_ASSIGNMENT_
Using the material below, print the line that contains "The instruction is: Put", the line that contains "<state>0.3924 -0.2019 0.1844", and every line in between, exactly and nothing else.

_INFORMATION SHOWN_
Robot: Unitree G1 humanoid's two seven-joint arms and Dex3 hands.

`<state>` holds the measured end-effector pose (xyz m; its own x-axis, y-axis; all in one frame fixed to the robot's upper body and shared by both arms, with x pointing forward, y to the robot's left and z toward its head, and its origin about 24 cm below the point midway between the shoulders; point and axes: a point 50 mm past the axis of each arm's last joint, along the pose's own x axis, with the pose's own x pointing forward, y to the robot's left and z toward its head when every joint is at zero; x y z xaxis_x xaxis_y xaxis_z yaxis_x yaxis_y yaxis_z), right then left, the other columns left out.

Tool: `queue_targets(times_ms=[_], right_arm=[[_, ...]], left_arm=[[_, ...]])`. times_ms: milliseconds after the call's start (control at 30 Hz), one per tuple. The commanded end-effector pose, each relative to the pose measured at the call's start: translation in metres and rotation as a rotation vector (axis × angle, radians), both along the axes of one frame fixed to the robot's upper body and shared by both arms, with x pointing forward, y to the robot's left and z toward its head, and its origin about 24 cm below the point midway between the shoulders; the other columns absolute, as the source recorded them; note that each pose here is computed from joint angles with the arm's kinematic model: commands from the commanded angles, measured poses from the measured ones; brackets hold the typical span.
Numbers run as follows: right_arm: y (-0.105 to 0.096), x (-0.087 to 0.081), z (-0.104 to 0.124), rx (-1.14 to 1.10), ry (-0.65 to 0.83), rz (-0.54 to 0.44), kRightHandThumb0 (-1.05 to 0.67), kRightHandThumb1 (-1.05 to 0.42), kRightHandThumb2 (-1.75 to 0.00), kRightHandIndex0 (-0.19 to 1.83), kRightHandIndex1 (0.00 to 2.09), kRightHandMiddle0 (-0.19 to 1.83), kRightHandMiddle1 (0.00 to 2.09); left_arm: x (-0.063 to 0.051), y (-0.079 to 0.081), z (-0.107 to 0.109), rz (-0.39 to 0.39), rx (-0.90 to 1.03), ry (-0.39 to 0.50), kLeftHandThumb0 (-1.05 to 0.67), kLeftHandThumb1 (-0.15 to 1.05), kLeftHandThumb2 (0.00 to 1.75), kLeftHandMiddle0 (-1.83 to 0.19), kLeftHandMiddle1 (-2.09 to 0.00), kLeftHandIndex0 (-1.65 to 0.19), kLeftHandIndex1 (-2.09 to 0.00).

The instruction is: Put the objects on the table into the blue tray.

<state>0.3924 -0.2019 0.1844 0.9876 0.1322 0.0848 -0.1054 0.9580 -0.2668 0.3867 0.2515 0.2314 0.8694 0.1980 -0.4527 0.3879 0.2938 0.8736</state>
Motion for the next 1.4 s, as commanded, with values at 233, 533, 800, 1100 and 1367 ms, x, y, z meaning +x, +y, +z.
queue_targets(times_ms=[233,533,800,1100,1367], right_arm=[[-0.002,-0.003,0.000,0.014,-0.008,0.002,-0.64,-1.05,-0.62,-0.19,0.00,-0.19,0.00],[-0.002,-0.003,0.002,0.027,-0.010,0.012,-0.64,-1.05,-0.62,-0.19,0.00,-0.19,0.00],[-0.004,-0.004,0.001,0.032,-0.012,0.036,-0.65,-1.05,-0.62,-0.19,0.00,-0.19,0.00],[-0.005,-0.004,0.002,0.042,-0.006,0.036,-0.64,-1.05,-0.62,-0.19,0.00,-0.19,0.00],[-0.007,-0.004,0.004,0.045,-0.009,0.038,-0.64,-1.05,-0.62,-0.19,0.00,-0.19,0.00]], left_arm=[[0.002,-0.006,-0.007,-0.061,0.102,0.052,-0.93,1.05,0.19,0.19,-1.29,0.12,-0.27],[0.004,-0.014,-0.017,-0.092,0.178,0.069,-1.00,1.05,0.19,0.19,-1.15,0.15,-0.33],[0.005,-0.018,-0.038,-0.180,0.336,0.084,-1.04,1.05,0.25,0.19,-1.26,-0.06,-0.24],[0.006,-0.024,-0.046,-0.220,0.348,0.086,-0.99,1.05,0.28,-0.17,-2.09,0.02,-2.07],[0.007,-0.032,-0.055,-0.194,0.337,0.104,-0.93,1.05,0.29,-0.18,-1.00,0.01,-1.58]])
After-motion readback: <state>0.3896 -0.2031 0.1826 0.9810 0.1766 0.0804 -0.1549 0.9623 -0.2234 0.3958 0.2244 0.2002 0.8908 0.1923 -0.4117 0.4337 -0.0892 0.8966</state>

_EXPECTED ANSWER_
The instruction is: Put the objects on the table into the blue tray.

<state>0.3924 -0.2019 0.1844 0.9876 0.1322 0.0848 -0.1054 0.9580 -0.2668 0.3867 0.2515 0.2314 0.8694 0.1980 -0.4527 0.3879 0.2938 0.8736</state>

This completes the response to the exercise.